Action item
Find every line in the material below with the string "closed" and state how many there are, with no other text.

(Dataset section Opens)

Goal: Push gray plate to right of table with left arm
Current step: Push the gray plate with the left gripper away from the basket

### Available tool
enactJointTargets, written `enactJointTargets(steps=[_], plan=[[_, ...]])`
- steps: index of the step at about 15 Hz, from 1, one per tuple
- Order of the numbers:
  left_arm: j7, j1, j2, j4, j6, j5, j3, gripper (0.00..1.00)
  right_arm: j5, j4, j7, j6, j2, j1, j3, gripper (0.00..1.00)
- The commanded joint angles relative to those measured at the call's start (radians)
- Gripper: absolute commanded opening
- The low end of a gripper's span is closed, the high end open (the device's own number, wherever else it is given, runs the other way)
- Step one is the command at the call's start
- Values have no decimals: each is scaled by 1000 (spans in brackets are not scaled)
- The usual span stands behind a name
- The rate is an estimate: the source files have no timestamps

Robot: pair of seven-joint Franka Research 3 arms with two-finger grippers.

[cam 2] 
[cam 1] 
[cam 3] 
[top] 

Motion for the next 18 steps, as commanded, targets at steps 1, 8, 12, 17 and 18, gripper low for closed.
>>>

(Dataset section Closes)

Reply
2